The task-force on mental health reported that in the last few years Kenya has witnessed an unprecedented number of people and families adversely affected by poor mental health.
It is estimated that at least 25 per cent of outpatients and 40 per cent of inpatients in different health facilities across the country present symptoms of mental illness.
Sadly, unlike other illnesses, the greatest impact of mental ill health does not lie solely in the number of fatalities, but from the number of years lived with the disability, untold suffering and the possibility of the illness causing patients to commit suicide.

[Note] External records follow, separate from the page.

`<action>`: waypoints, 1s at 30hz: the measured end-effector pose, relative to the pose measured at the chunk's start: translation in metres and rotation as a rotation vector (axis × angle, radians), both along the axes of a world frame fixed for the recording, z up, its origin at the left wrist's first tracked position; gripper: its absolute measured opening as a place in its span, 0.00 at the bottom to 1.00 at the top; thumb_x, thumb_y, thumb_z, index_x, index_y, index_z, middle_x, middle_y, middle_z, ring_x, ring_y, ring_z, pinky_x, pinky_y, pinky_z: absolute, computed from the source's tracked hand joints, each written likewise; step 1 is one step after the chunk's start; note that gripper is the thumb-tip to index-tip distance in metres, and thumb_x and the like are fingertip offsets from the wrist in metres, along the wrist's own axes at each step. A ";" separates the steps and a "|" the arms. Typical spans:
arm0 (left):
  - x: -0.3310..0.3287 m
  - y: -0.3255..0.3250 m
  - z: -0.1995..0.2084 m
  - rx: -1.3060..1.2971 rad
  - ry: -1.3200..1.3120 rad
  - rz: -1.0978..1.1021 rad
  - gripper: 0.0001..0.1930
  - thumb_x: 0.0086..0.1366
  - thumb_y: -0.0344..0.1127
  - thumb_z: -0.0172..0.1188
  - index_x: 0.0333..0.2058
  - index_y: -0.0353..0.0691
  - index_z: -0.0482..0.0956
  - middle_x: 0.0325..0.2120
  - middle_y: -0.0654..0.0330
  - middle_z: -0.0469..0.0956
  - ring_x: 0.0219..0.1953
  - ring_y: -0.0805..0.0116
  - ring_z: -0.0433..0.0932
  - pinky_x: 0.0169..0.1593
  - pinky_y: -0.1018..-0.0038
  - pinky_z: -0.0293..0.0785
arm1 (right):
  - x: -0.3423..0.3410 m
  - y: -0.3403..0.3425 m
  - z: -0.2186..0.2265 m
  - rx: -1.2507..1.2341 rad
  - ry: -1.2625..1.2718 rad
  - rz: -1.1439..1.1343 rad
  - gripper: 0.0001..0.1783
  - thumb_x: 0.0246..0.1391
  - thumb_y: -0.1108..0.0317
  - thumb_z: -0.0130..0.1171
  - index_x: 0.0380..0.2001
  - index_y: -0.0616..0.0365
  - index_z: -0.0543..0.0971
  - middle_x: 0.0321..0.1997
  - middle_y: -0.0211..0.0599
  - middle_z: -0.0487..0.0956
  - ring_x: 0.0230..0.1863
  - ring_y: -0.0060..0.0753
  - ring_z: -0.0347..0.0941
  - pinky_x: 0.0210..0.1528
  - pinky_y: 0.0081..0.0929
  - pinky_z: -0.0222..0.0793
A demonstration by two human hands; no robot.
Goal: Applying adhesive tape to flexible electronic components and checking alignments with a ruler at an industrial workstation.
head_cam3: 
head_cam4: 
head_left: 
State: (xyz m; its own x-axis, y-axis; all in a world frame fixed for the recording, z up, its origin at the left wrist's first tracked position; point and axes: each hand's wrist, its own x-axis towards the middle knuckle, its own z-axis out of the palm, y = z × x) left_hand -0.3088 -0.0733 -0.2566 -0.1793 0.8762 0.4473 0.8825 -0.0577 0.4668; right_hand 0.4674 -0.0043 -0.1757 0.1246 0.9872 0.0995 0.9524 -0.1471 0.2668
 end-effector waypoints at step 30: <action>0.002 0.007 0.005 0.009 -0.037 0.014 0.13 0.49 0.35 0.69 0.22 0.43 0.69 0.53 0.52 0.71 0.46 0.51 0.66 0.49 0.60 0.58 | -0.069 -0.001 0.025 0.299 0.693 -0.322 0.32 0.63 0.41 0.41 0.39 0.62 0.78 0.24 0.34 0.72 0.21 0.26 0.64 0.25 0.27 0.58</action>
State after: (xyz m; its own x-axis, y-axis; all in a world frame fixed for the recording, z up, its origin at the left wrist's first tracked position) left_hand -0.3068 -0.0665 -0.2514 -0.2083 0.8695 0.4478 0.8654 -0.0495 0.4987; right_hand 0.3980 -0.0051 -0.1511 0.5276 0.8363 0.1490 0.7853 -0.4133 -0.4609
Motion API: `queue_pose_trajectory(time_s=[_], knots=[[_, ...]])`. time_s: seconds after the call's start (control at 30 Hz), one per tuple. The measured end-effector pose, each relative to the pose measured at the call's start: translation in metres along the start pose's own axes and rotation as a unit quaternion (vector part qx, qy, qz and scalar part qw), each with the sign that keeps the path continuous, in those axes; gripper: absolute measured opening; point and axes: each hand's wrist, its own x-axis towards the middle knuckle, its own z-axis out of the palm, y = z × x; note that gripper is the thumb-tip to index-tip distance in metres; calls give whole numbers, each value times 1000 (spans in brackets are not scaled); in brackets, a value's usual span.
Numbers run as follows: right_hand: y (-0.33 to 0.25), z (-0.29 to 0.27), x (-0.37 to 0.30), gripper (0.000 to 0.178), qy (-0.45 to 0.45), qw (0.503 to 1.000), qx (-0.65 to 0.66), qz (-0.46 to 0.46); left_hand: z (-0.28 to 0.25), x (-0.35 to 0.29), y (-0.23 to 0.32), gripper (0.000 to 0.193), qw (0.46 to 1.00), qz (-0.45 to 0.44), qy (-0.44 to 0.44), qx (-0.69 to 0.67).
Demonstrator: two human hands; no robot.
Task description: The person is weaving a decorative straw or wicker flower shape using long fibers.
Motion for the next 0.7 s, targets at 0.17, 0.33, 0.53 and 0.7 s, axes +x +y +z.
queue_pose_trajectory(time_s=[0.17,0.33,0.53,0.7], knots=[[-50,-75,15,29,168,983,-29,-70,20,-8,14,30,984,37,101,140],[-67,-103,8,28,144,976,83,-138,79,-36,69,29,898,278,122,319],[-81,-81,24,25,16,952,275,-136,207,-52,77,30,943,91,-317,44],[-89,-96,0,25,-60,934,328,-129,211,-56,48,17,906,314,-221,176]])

About 800,000 people die from suicide each year (that is one person every 40 seconds), majority of them aged 15-29 years, in which age-group suicide is the second leading cause of death according to the World Health OrganiSation (WHO). In Kenya, WHO estimates that 1408 people commit suicide yearly, translating to four deaths daily.
According to the African Population Health and Research Centre (APHRC) official statistics on suicide in Kenya may be impossible to obtain owing to under-reporting or misreporting of such deaths, seeing as attempting to commit suicide is criminalised.
The Task Force on Mental Health mandated to study the status of mental health reported that Kenya has a high burden of mental illness due to ill health, psychosocial disability, and premature mortality with huge gaps in access to care. This is in sync with the ministry of health’s report that depression is the most common psychiatric disorder in people who die by suicide.
From cultural and social perspectives, stigma attached to suicide is very high, almost over-shadowing the loss that relatives, friends, colleagues, and communities experience from such deaths. The good news is that suicides and suicide attempts are preventable. There is much that can be done to prevent suicide at individual, community, and national levels.
The East African Centre for Human Rights (EACHRights), the Regional Child Rights organisation based in Nairobi whose advocacy work is well known in education, child protection and health postulates that the first very step to addressing suicide as a social problem is to draw the connection between suicide and mental health.
Research has found that suicide and suicidal thoughts are brought about by depression, anxiety and sometimes, substance use disorders. By sensitising the public that suicide is a consequence of an illness and not a weakness as it is thought to be, the silence can be broken. Also, by addressing causes of depression, anxiety and substance abuse, root causes of suicide can be reduced or stopped.
Last year’s International Mental Health Day theme; “Working Together to Prevent Suicide”, raised significant awareness of the scale of suicide around the world and the role that each of us can play to help prevent it. The government is already playing a role in actualising the right to health.
For instance, through the universal health care, the government seeks to improve access to mental health services by facilitating early identification and effective management of mental disorders and harmful use of alcohol and other substances.
The government has taken suicide reduction measures by prioritising suicide prevention as a key strategic action in the Mental Health Policy and implementation of presidential directive on multisectoral policy response on mental health issues.
While EACHRights lauds the government of Kenya for the foregoing in addition to considering decriminalisation of attempted suicide, we maintain that there is still a huge gap in knowledge. This is exemplified from our findings that impediments to seeking help include, but are not limited to; lack of awareness that their problems are treatable, stigma associated with illness and discomfort with the idea of needing help.
Thus, there is need to continue to sensitise the public about mental illness to enable them to identify cases and channel them to where they can get help. This in our view, will have a huge impact in preventing suicides. It is about time mental health was demystified through proper sensitisation of the population, not only about the disease, but with information about where help can be found.
As the think-thank on matters human rights in the region, we hope that more evidence-based advocacy on mental health will be able to open more doors to different interventions that will positively impact the society nationally and regionally.